Saturday, February 14, 2015

Getting tangled up in cause and time affect

The following post was prompted by the Phys.org article linked below.

The tension between the deterministic reality Einstein formulated in General Relativity, and the indeterminate characteristics of quantum wave theory have always fascinated me, despite the fact that I am an idiot when it comes to understanding the math. So you are entirely justified in being skeptical of what follows here.

Perhaps the only positive note is that, being outside the expertise of physics, I can keep asking the dumb questions on the hopes that I might get lucky.

The article in question here offers the results of new experimentation that seems to strongly suggest that the "epistemic interpretation" that Einstein hoped for just isn't to escape
the need to accommodate the non epistemic nature of quantum wave theory. Which, I have to admit, is wonderful for someone who likes to have at least some small empirical link to the mysterious.
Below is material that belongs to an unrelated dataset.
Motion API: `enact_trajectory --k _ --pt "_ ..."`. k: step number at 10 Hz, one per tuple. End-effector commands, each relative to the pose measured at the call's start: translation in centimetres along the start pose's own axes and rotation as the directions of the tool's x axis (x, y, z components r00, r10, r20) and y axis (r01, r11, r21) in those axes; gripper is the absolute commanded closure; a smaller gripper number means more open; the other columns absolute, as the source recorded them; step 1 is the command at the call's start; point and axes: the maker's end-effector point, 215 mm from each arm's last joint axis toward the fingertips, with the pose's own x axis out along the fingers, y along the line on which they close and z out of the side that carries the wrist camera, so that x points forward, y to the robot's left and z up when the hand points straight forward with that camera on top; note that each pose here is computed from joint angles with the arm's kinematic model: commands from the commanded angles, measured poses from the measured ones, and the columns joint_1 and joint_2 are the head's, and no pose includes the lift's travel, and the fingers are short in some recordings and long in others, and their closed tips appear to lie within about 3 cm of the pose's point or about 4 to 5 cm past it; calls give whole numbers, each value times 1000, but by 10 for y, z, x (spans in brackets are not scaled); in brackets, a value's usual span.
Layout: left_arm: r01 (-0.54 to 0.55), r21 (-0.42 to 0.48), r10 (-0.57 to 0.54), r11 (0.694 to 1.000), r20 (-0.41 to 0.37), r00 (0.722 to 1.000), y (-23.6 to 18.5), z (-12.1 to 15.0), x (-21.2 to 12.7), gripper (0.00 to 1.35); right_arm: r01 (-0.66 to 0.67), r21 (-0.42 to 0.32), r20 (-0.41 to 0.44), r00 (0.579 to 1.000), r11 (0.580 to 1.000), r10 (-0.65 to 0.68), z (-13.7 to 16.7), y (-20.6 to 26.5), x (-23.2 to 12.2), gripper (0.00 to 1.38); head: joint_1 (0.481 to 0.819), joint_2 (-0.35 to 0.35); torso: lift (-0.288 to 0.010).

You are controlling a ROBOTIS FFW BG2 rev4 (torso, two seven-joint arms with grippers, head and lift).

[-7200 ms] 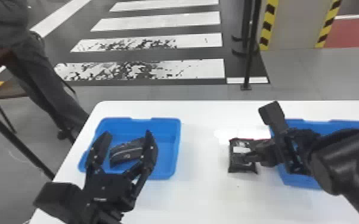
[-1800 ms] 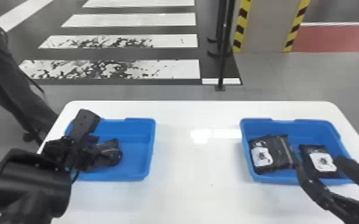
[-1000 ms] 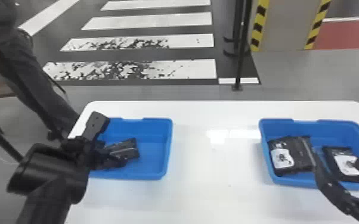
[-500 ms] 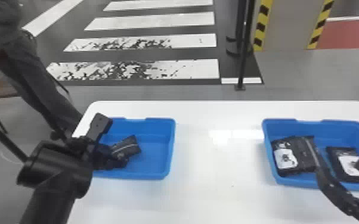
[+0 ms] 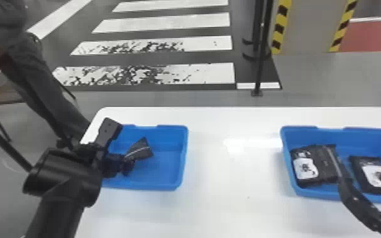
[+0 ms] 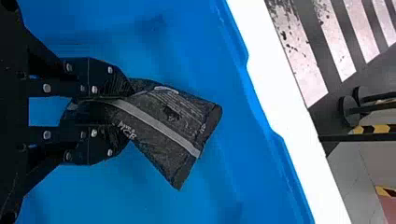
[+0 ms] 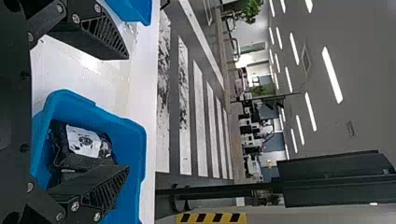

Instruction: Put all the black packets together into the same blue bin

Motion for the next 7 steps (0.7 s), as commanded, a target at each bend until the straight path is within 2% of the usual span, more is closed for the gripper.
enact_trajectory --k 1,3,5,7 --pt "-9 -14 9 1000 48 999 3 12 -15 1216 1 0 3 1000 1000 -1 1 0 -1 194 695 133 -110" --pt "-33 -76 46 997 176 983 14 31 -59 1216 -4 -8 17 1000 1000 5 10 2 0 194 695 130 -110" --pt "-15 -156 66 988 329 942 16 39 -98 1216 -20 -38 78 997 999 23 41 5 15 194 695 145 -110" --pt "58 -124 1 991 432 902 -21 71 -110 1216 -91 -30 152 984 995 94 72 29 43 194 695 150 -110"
In any case, though, one of the thoughts expressed by the article's author as to how to get General Relativity and quantum wave theory to live together would be "...to reconsider assumptions of the framework used to derive the theorems, perhaps by introducing backwards-in-time causality or parallel universes..."
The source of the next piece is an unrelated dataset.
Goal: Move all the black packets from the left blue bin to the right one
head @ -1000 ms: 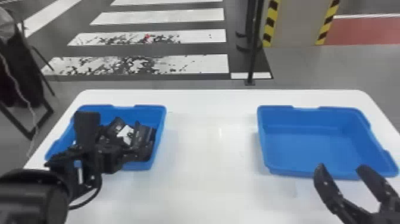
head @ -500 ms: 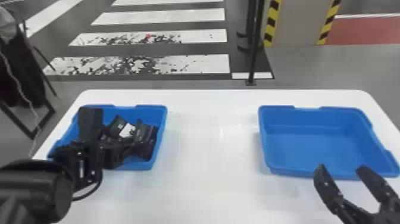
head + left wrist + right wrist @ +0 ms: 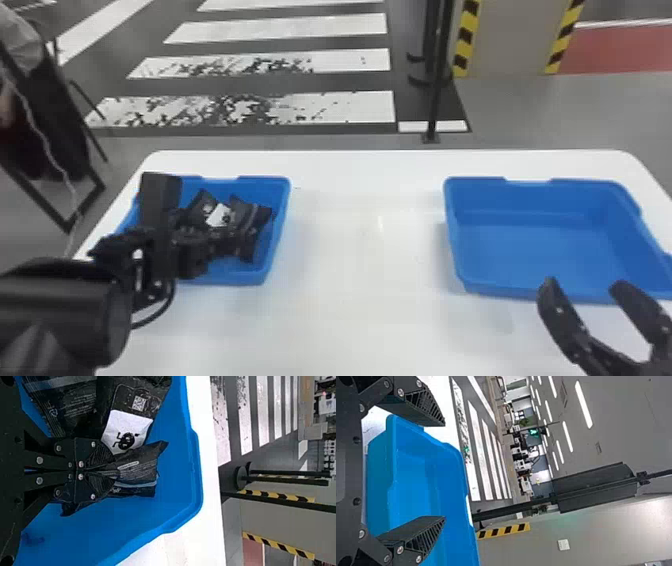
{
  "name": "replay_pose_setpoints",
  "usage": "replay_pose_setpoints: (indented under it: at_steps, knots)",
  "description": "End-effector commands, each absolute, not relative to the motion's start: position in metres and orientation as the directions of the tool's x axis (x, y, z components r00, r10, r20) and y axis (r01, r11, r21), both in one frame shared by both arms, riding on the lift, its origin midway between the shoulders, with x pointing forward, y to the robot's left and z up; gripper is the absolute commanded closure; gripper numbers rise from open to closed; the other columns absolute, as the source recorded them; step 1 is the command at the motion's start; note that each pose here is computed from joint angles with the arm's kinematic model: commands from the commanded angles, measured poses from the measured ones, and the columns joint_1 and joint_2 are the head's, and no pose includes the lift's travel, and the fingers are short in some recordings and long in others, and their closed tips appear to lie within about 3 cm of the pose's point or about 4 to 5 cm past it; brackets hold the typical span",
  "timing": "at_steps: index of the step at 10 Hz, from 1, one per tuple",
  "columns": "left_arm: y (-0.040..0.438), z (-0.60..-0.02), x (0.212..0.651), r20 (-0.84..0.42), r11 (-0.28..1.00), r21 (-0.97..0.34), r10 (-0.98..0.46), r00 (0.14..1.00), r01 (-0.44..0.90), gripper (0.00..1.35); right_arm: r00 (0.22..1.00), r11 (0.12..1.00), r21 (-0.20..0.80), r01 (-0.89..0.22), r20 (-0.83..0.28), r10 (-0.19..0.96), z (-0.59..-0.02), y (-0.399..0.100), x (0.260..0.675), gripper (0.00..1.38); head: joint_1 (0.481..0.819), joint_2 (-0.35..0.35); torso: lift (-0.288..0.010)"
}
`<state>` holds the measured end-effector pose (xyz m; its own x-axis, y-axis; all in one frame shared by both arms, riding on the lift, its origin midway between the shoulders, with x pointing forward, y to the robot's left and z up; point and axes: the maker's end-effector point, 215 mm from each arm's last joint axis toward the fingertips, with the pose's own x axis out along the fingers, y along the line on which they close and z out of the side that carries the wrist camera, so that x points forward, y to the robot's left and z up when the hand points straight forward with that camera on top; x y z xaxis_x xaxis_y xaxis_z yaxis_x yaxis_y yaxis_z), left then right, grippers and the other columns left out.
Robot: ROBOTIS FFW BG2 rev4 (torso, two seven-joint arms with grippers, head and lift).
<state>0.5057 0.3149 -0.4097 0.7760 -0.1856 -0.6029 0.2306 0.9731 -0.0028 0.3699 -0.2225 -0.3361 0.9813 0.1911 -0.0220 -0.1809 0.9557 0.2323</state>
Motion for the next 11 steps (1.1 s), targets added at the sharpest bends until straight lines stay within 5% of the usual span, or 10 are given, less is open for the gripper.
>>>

This reminded me of a question I had had regarding quantum entanglement and Relativity. The question was expressed as another thought experiment.
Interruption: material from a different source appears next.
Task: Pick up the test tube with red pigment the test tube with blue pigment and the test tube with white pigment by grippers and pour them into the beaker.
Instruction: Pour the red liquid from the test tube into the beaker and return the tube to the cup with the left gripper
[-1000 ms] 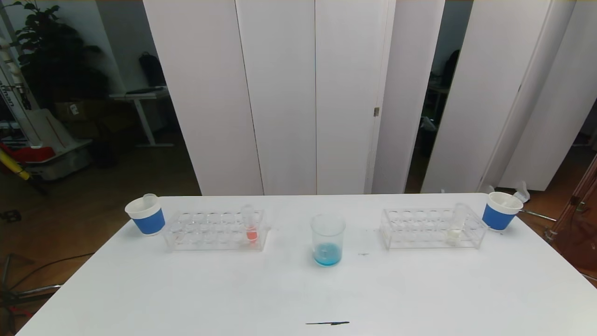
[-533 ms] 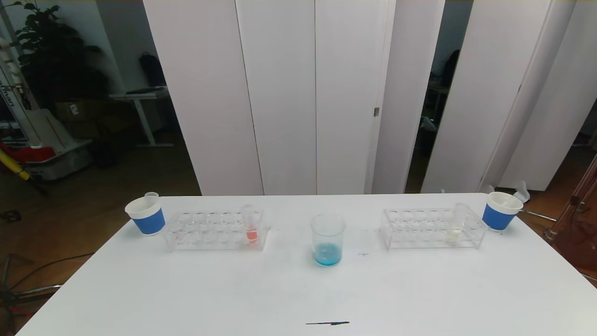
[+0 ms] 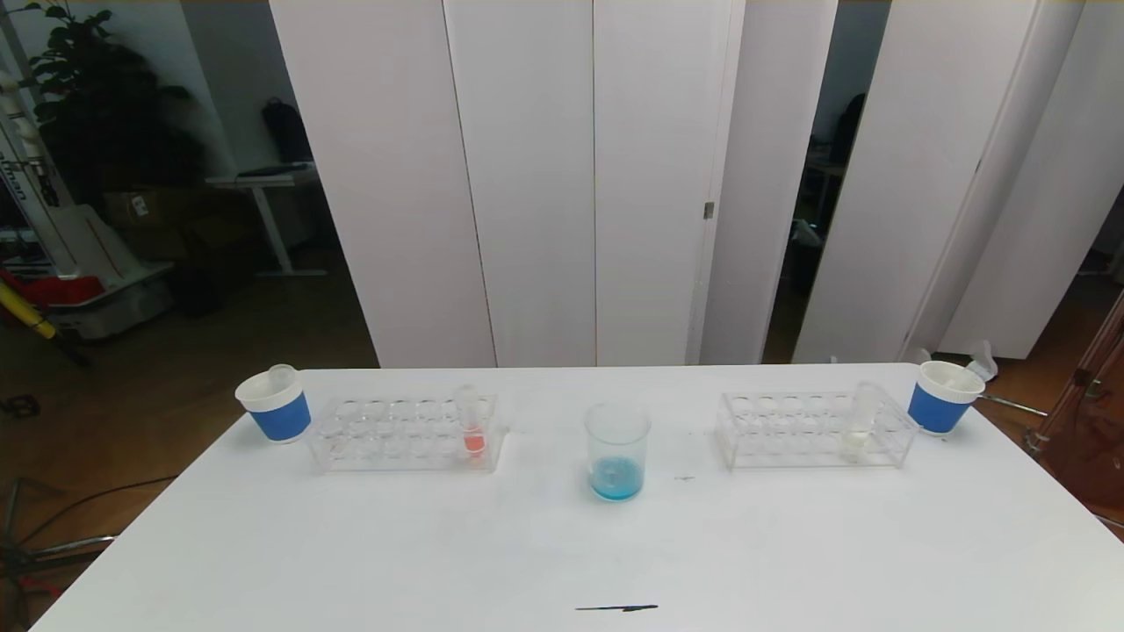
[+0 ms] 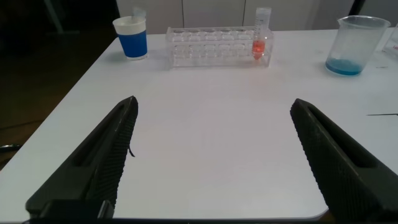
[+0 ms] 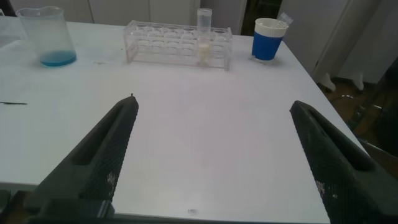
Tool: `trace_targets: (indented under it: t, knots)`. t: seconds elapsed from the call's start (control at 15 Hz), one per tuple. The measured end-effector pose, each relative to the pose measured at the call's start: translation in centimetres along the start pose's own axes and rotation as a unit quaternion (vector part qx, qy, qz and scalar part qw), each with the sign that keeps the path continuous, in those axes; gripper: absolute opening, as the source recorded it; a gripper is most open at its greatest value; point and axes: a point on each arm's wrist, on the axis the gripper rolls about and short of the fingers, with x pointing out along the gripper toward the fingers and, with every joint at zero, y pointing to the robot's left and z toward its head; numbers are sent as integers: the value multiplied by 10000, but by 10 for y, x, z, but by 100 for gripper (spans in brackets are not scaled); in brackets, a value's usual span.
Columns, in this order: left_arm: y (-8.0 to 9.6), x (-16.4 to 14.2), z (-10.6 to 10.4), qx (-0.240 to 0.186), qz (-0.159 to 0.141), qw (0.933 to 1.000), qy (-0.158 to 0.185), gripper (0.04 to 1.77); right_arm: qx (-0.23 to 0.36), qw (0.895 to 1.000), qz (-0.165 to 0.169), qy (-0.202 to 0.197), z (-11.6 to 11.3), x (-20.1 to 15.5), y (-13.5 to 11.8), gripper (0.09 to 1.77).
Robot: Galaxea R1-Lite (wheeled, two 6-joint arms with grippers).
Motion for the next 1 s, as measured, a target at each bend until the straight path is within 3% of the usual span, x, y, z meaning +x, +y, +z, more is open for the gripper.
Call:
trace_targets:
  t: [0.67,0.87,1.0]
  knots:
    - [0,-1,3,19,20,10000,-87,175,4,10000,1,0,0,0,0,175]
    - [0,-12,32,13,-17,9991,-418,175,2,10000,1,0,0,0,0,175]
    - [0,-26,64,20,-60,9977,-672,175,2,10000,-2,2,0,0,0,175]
Suppose you could entangle, say, two quanta of light, separate them in such a manner as to keep them in their originating, entangled state, and then put one into a space craft capable of some significant percentage of the speed of light. And say further that you then had that craft seed off for ten years of ship board relative time. Whereupon you immediately changed the state of the ship's photon. Would the earth side photon change its state relative to ship time or to earth time? And if the answer was the former alternative would that suggest an outside of time dimension, or something else completely? And if its the latter alternative, what would that do to quantum theory?